Nosokinetics

Straightforward discharges are like axial flow:

Carl Long vs Editor

The discussion continues; Carl Long writes:

Time must come in to the equation since we are considering 'flows'. I had a funny thought walking past a stream with my little boy. Straightforward discharges are like axial flow - nice and smooth as in the centre stream. Out in the peripheries 'eddy currents' occur and things like branches get stuck. In essence patients 'out of the centre' i.e. those who don't fit the ‘discharge as soon as possible mould’ get stuck. What do you think? Maybe flow mechanics would help unblock the system.

Editor replies: Axial river flow, an interesting thought. It reminded me of my youth hiring out skiffs on the river Arun. The Arun is the second fastest river in England; the tidal drop is 16 feet. Rowing with the tide is simple; rowing against it requires local knowledge and skill. The secret is to take advantage of the reverse flow, tuck into the sides in the straights and to cross at the bends to the short side. Easy if you know how.

Sometimes people need a helping hand. This is where policies based on guidelines and patient choice fall short. Medicine is both an art and a science. Although we told the tourists what to do, coming back with the tide many missed the landing stage and went through the bridge. So we had to row them back.

‘Stuck branches’ brings back memories of my early years at St. George’s hospital, when we changed a geriatric medical service with a waiting list of 68 into a no waiting list service by creating therapeutic environments. Given appropriate care, time to regain fitness, optimistic staff and supportive after care many ‘bed-blockers’ returned home The picture illustrating the basic principles of stroke patient nursing care was shot in 1973.

patient self-help

Figure 1. Rather than nurses doing everything for bed bound patients, the pioneers of geriatric medicine enabled patients to help themselves, by lowering the beds and encouraging nurses to standing by while patients dressed themselves.


increase 1969 to 1977

Figure 2 shows how admissions increased between 1969 and 1977, as we changed nursing and medical practice in a department of geriatric medicine.


However success was short lived; after 1977 decreased for four years before stabilizing and rising again. At first I though that we had gained a skill and then lost it. A new consultant joined in 1974 and another in 1979. Maybe they were not as skilful as I. Paranoia. Yet this explanation did not fit the data.

1969 to 94 statistics

Figure 3. Annual admissions, discharges, transfers and deaths changed between 1969 and 1984 in a department of geriatric medicine with 186 beds serving a catchment population of 25,000 people aged 65 and over.
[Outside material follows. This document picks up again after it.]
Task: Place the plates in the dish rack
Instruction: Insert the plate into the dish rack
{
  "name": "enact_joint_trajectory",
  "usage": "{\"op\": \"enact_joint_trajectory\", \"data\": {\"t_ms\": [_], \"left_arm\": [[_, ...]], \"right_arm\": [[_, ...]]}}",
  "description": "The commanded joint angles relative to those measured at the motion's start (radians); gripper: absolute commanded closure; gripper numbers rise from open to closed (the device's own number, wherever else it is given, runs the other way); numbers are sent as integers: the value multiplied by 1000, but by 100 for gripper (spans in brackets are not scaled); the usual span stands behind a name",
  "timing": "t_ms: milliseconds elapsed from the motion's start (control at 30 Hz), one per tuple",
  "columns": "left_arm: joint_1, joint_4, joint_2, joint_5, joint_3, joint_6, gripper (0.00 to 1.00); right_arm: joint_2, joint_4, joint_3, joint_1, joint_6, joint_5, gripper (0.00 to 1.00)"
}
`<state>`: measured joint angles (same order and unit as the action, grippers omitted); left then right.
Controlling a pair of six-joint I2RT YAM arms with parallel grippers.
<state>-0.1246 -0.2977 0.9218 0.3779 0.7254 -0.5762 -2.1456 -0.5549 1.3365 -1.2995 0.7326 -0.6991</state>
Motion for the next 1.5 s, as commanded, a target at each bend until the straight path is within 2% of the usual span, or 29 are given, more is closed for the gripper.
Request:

However, the percentile distribution did not support that conclusion. Figure 3 shows how the percentile distribution of the length of stay data changed. (see page 1 of the August 2004 issue for the numerical values of figure 3).

Clearly, between 1969 and 1973, when the new rehabilitative style of patient management was introduced, the numerical values of the interquartile range changed.. However, from then on they remain relatively constant, so changing staff discharge behaviour could not explain the decrease in admissions that occurred after 1977. Eventually we realised that a decision to change the use of 12 beds from admission to long-stay collapsed the service.

It’s all a question of time. Given the average stay in acute beds is 28 days, change of use of 12 beds from acute care to long-stay will cause annual admissions to decrease by 156 (13 x 12) i.e. when Ac > Lv then the ability to admit decreases. Taking your analogy of axial flow, the system collapses because more branches got stuck on the banks.